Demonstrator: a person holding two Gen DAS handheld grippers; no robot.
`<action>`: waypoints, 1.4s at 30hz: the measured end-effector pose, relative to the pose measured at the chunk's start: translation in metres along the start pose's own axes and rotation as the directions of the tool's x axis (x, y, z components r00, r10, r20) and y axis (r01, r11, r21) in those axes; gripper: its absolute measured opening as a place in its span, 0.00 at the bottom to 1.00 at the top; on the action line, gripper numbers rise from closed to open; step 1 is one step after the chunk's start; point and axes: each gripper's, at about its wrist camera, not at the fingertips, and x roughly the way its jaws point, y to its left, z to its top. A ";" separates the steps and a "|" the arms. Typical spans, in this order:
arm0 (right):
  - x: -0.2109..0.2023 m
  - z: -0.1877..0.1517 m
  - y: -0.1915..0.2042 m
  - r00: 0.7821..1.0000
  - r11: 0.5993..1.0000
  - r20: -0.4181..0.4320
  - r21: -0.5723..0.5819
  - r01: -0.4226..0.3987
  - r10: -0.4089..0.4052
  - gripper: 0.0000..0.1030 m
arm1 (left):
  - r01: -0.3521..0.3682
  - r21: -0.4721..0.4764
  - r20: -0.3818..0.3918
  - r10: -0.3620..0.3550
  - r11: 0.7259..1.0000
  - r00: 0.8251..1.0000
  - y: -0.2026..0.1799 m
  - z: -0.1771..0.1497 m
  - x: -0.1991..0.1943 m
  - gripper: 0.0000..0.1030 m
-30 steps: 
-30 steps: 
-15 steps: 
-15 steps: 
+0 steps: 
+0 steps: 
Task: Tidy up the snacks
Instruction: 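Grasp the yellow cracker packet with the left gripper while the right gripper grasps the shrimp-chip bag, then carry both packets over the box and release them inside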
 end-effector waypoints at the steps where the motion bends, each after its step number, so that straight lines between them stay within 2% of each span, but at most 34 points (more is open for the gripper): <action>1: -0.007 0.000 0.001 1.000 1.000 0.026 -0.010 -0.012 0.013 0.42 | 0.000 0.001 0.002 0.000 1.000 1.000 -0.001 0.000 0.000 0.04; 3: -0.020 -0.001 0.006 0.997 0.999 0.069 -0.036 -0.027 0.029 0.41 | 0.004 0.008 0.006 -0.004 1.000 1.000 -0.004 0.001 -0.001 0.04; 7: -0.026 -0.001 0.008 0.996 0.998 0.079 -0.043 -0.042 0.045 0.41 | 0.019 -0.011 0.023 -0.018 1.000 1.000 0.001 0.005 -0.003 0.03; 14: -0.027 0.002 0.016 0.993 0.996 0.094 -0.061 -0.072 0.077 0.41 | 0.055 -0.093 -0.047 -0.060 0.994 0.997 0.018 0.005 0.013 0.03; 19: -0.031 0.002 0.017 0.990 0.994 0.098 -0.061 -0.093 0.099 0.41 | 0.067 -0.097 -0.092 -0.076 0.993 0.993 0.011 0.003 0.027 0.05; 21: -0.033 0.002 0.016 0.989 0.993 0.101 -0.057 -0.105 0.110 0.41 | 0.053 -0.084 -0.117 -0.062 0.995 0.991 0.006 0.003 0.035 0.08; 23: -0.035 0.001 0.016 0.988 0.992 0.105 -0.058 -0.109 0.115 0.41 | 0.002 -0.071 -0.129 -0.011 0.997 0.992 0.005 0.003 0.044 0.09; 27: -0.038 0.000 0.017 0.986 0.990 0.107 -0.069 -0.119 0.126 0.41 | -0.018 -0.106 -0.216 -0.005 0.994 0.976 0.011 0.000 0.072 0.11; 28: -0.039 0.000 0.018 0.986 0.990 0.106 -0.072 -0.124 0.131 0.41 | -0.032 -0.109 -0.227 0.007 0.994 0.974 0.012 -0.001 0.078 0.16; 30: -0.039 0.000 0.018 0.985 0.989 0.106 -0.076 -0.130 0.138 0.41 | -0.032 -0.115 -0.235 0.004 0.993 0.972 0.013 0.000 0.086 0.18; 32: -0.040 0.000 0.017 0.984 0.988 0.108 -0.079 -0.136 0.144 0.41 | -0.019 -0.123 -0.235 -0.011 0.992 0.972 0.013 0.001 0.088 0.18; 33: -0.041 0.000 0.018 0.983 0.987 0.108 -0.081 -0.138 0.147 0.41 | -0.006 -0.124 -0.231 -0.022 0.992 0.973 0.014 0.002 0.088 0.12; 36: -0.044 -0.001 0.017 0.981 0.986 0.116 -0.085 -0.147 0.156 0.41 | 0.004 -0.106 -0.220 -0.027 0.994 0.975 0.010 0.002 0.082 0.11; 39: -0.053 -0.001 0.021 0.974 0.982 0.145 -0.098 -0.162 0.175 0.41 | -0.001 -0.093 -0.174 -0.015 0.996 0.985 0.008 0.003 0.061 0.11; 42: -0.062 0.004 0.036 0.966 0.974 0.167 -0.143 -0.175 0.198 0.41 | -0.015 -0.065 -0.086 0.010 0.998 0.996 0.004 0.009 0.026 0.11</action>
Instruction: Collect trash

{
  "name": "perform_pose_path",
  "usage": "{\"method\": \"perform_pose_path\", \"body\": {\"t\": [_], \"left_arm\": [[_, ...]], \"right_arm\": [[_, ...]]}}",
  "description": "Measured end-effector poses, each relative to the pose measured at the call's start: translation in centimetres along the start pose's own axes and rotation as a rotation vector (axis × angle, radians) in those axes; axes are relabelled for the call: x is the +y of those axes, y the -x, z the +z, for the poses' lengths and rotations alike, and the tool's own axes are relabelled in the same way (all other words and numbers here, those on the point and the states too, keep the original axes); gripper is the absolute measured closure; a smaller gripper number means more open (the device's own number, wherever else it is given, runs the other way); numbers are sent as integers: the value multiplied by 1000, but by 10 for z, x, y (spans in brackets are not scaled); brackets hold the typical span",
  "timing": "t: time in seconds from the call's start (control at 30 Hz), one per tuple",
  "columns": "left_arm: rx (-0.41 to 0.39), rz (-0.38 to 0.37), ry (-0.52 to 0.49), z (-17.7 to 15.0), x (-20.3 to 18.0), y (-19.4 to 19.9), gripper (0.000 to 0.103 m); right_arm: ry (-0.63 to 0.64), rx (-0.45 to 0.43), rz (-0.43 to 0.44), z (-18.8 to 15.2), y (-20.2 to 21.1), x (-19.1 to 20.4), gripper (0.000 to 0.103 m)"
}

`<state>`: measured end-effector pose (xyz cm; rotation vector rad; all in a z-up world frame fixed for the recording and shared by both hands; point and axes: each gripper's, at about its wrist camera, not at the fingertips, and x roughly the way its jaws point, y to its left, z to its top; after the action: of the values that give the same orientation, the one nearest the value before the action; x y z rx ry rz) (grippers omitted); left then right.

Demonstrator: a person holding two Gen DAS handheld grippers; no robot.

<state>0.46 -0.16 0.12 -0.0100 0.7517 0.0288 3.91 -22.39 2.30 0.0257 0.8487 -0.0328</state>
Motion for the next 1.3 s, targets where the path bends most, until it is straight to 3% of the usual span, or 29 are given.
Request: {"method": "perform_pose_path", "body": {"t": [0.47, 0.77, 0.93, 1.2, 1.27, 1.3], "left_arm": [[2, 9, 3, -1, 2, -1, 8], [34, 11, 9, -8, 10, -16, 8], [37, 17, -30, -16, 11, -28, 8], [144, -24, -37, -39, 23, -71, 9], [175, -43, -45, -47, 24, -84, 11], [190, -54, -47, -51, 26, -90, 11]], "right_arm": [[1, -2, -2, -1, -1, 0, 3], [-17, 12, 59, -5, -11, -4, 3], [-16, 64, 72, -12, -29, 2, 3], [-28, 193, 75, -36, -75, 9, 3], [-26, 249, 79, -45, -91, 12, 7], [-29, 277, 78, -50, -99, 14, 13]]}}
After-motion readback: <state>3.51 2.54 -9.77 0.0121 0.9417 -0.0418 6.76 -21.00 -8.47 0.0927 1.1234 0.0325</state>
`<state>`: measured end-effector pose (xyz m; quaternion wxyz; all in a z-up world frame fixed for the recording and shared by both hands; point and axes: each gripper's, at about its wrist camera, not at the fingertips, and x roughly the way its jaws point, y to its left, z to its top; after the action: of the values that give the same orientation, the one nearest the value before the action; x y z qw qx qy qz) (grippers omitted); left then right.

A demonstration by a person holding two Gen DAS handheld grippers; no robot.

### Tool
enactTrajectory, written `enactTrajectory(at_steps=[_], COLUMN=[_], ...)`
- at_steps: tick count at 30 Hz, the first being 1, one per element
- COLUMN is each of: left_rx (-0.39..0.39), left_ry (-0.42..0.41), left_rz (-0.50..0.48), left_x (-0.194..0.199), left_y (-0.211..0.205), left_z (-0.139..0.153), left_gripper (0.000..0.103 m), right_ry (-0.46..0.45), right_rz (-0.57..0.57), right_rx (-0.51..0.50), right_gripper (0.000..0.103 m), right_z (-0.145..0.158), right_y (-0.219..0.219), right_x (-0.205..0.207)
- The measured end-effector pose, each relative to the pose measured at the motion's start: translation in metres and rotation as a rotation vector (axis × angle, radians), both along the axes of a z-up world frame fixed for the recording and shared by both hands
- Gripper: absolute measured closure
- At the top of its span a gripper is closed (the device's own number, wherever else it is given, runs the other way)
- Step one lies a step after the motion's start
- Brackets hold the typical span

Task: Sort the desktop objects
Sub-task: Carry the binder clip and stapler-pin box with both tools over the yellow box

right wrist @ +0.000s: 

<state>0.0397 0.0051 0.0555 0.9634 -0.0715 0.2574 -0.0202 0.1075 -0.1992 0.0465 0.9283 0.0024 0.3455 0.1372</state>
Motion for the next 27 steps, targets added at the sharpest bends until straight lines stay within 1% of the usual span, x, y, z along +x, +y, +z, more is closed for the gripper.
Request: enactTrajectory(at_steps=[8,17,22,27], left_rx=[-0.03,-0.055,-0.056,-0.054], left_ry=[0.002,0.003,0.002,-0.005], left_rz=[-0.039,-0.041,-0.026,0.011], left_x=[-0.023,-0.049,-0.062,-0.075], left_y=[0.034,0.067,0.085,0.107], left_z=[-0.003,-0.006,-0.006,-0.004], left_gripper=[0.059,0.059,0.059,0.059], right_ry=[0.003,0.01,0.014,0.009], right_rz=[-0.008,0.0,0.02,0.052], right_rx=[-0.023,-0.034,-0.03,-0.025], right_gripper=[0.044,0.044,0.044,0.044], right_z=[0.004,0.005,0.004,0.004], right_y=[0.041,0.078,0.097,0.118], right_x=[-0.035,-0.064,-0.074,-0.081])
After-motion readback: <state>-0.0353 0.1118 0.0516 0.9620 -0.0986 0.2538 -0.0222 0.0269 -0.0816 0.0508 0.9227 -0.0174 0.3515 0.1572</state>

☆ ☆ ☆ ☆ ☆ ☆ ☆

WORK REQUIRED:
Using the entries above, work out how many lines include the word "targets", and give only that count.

TASK RESULT:
2